Temu Cut U.S. Ad Spend by Up to 95% on Most Platforms, But Its User Base Held Steady
Temu slashed its U.S. advertising budget across nearly every major social media platform in the first five months of 2026, responding to the end of the de minimis exemption and sustained tariff pressure on Chinese imports. Data from Sensor Tower shows the cuts were severe on most platforms, but the Chinese e-commerce giant is not retreating from the U.S. market entirely. It is redistributing its budget toward channels that convert more efficiently and retaining users it acquired during its aggressive growth phase.
How Deep the Cuts Went
The most dramatic pullback happened on X. As Digiday reported, Temu went from being X's single largest advertiser between January and May 2025 to its 51st largest over the same period in 2026, a 95% year-over-year reduction representing an eight-figure dollar drop. The cuts extended across every other major platform as well. Between January and May 2026, Temu reduced its YouTube spend by 74%, TikTok by 74%, Snapchat by 46%, and Instagram by 10%, according to Sensor Tower.

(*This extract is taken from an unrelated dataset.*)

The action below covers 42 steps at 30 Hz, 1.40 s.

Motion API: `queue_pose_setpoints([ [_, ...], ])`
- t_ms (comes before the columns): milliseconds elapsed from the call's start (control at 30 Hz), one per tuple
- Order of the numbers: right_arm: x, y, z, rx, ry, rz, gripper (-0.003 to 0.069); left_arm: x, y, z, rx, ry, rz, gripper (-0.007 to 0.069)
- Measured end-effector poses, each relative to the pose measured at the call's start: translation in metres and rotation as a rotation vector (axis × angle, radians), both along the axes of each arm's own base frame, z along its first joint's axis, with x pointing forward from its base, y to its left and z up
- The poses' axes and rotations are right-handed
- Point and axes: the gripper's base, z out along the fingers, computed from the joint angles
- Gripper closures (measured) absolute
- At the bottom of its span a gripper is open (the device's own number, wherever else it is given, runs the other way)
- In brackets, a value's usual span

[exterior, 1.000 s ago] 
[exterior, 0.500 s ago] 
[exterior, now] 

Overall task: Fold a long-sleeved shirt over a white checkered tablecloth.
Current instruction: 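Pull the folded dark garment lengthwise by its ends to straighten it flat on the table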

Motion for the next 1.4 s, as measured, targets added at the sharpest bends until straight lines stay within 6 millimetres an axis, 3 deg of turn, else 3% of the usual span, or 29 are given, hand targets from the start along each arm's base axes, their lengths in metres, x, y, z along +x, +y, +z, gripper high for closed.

The budget allocation numbers tell the same story. X's share of Temu's U.S. ad budget fell from 8% in 2025 to under 1% in 2026. YouTube dropped from a 3% allocation to 1%. TikTok fell from 6% to 2%. Snapchat declined from 8% to 5%.
What Triggered the Pullback
Sensor Tower identified a direct correlation between the cuts and two specific policy changes: the U.S. tariffs on Chinese imports and the elimination of the de minimis rule, which had historically allowed imports valued under $800 to enter the country duty-free and without full customs checks. Temu historically accounted for around 19% of Google Shopping ad impressions before cutting that figure to zero in April 2025 when tariffs spiked. “There was no point in acquiring customers when you had lost your value proposition,” analyst Joe Kaziukėnas said at the time.
Sky Canaves, principal analyst for retail and e-commerce at eMarketer, said the current pattern reflects a strategic shift rather than a retreat. “Temu initially shut down much of its spending in the U.S. before resuming advertising last summer, albeit at a more muted pace, and its U.S. strategy has shifted from upper-funnel brand awareness and customer acquisition at any cost,” she said.
Where the Budget Is Going Instead
Not every platform absorbed a cut. Temu grew its U.S. ad spend on Pinterest by 66% in the seven-figure range between January and May 2026. Pinterest now accounts for 12% of Temu's total U.S. ad spend, double its allocation from the prior year. The shift points to a deliberate move toward higher-intent, lower-funnel environments where users are actively searching and saving product ideas rather than passively consuming content. The fact that 80% of Pinterest's users are outside the U.S. also gives Temu additional international reach from within a single platform budget.
Meta absorbed the largest share of Temu's remaining U.S. budget. According to Sensor Tower, 75% of Temu's U.S. ad spend during the first five months of 2026 went to Meta properties, with 59% allocated to Facebook and 16% to Instagram.
Users Stayed Despite the Ad Cuts
The most counterintuitive finding in Sensor Tower's data is that Temu's user base did not erode in line with its ad spending. Between January and May 2026, Temu's U.S. monthly downloads held steady at between 5.5 million and 6.8 million per month, according to Apptopia data cited by Digiday. Monthly active users rose 21% year-over-year over the same period, per Sensor Tower.
As Sherwood News reported in its analysis of Temu's U.S. recovery, Temu has worked to restructure its supply chain since the initial tariff shock, encouraging overseas manufacturers to ship inventory in bulk to U.S. warehouses and recruiting more domestic sellers to insulate operations against trade policy changes. The platform also restored its direct-from-China shipping option in mid-2025 and has since cut prices by up to 60% on some products to defend its value positioning.
Claire Holubowskyj, senior research analyst at Enders Analysis, said the stable user numbers reflect a platform that has moved past the acquisition phase. “Temu's strategy is transitioning to focus more on efficiency and user retention through platforms that offer a balance of targeting and price performance,” she said. “Realigning their advertising strategy towards incremental sales reflects their growing platform maturity and the lower impact of tariff price barriers on consumers already bought into the broader platform experience.”
What This Means for Competing Sellers
For e-commerce sellers competing with Temu on price-sensitive product categories, the data contains a useful signal. Temu's retreat from upper-funnel awareness spending on X, YouTube, and TikTok means it is no longer flooding those platforms with new customer acquisition campaigns at the same volume. That opens space for competing brands to reach price-conscious consumers who previously encountered Temu first.
The concentration of Temu's remaining budget on Meta and Pinterest also indicates where its highest-converting audiences currently sit. Brands selling in categories that overlap with Temu's core assortment, including home goods, apparel basics, and consumer electronics accessories, should expect continued competition on those two platforms specifically, even as Temu's overall U.S. presence operates at a fraction of its 2025 scale.